-- PROVIDED DATA follows --

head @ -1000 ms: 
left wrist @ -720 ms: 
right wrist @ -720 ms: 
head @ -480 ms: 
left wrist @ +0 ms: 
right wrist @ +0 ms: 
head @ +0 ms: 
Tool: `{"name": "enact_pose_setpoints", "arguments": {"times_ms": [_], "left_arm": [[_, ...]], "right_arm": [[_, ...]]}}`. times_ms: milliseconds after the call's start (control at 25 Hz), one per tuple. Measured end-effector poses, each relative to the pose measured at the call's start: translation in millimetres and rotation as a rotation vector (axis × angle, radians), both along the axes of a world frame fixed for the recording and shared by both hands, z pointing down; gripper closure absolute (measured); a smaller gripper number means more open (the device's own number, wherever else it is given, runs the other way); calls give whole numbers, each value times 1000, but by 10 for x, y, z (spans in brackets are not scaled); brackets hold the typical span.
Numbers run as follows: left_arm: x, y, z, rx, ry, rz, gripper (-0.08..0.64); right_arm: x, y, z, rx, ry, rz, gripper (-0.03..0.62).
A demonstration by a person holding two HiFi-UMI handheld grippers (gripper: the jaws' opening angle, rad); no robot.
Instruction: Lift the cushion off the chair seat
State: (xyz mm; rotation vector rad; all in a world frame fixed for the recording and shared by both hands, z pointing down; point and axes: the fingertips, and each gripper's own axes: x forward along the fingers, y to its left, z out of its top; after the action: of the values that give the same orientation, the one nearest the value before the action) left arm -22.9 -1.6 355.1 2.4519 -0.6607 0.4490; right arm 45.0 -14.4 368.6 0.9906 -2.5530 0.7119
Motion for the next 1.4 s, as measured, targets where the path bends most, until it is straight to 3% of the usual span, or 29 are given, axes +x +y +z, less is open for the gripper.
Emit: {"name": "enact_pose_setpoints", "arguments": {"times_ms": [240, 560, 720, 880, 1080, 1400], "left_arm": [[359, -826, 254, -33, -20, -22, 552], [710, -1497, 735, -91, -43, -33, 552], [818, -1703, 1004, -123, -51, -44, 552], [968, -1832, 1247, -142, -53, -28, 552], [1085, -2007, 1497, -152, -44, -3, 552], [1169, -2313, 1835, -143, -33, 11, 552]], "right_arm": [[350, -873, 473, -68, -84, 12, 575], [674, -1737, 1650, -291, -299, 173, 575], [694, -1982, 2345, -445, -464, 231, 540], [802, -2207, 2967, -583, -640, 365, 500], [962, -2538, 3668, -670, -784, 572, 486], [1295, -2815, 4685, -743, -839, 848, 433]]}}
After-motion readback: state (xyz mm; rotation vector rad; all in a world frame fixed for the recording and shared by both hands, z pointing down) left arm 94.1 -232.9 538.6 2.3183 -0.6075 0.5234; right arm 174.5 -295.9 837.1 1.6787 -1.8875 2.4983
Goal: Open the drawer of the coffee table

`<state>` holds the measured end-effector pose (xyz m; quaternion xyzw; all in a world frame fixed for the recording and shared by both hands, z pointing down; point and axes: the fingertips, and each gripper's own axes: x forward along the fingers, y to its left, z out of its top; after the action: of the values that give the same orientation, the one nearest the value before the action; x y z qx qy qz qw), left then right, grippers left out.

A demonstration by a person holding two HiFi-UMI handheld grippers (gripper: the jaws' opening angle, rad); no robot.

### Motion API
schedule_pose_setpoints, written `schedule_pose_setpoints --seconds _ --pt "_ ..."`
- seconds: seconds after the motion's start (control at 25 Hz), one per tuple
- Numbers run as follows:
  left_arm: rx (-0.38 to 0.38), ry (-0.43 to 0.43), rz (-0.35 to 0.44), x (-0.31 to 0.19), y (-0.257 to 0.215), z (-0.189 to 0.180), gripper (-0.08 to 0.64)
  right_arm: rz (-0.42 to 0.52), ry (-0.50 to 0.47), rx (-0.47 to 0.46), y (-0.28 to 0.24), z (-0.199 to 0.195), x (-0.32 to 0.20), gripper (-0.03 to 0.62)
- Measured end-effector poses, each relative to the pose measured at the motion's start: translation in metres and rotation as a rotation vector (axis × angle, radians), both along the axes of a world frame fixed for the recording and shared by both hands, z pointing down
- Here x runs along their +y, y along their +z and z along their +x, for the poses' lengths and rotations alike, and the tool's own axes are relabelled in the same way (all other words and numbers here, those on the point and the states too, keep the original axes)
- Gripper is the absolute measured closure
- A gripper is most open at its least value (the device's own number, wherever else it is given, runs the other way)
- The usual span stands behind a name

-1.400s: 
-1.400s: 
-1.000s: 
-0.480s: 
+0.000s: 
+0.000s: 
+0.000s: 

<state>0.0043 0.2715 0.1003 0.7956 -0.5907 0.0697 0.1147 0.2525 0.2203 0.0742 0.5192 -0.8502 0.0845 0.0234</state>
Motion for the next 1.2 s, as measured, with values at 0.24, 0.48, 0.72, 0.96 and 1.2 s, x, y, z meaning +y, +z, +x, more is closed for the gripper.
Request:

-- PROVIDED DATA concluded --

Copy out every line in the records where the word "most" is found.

RESULT OF THIS EXERCISE ▸
Motion for the next 1.4 s, as measured, targets where the path bends most, until it is straight to 3% of the usual span, or 29 are given, axes +x +y +z, less is open for the gripper.
- A gripper is most open at its least value (the device's own number, wherever else it is given, runs the other way)

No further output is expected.